Серьёзные пробелы в организации управления и снабжения войск Красной армии, плохая подготовленность командного состава, отсутствие у войск специальных навыков ведения войны зимой в условиях Финляндии, – всё это в совокупности привело к огромным потерям личного состава и боевой техники. Моральный дух бойцов и командиров упал, люди разуверились в правдивости трескучей сталинской пропаганды.

В то декабрьское утро, когда серенькая морозная дымка окутывала сосновые леса и болота близ злополучного финского хутора, уже трижды занятого стрелковым полком и трижды оставленного им после жестокого миномётного огня и дерзких контратак финнов, наш батальон в четвёртый раз выбил противника, но потерял связь со штабом полка. Телефонный провод был перебит осколком финской мины. Николаю приказали немедленно восстановить связь и протянуть резервный телефонный провод.

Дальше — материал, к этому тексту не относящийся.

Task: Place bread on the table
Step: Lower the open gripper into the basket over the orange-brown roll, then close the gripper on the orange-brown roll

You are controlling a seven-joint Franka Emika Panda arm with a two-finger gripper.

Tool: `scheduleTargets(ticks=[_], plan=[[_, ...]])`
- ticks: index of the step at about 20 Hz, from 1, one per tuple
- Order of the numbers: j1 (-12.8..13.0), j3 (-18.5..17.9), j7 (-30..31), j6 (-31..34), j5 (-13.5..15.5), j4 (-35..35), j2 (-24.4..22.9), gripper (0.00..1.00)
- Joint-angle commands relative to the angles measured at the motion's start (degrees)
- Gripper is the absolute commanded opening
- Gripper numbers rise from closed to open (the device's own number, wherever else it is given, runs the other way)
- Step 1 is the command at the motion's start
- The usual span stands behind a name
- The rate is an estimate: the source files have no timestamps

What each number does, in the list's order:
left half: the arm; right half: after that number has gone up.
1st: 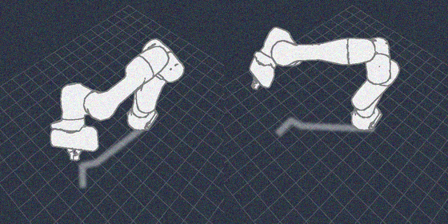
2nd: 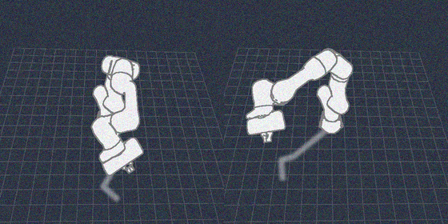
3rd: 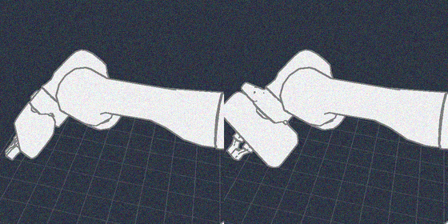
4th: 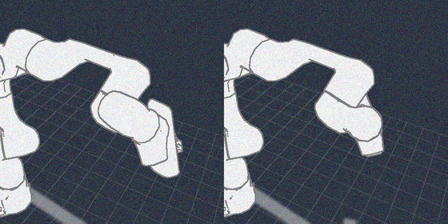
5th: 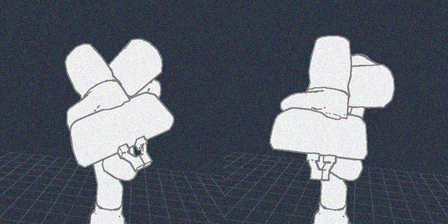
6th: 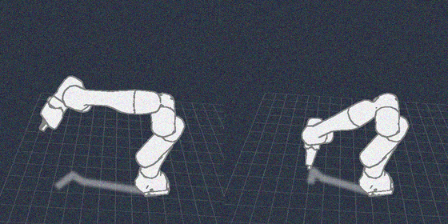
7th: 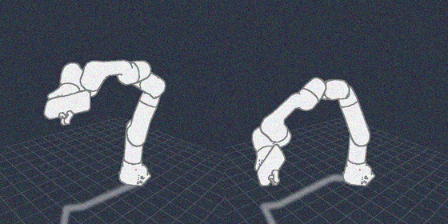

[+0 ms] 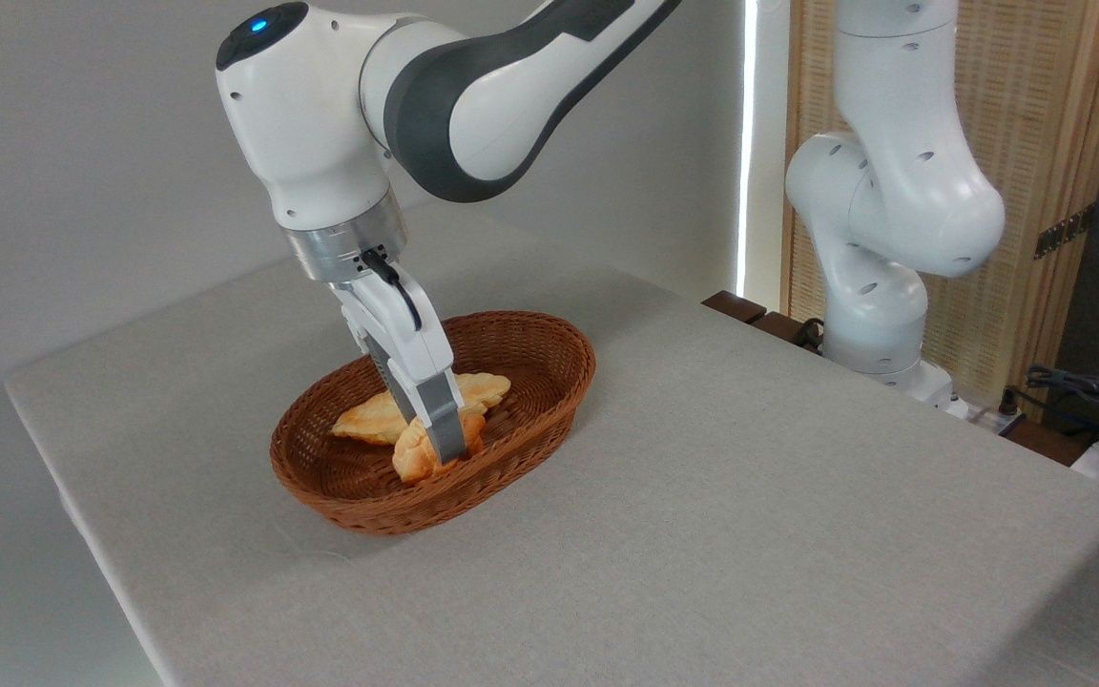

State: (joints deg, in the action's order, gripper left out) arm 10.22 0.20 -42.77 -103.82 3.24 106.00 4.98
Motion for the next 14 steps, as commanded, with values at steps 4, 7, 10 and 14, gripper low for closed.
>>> scheduleTargets(ticks=[4,7,10,14], plan=[[0.94,-0.38,-1.09,0.29,-0.34,0.08,-0.23,0.05],[1.21,-0.29,-1.00,0.29,-0.26,0.00,-0.06,0.02],[1.30,-0.38,-1.09,0.29,-0.26,0.08,-0.06,0.00],[1.30,-0.38,-1.09,0.29,-0.26,-0.01,-0.06,0.00]])
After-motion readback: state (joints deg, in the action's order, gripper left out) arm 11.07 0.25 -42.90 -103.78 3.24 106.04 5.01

Семеро связистов в белых масхалатах с двумя катушками провода поползли от соснового бора, где располагался штаб полка, в сторону хутора, до которого было метров триста открытого пространства: ни деревца, ни кустика, ни ложбинки… Впереди полз Николай, позади слева и справа четверо бойцов тащили две катушки, ещё двое замыкали и страховали товарищей.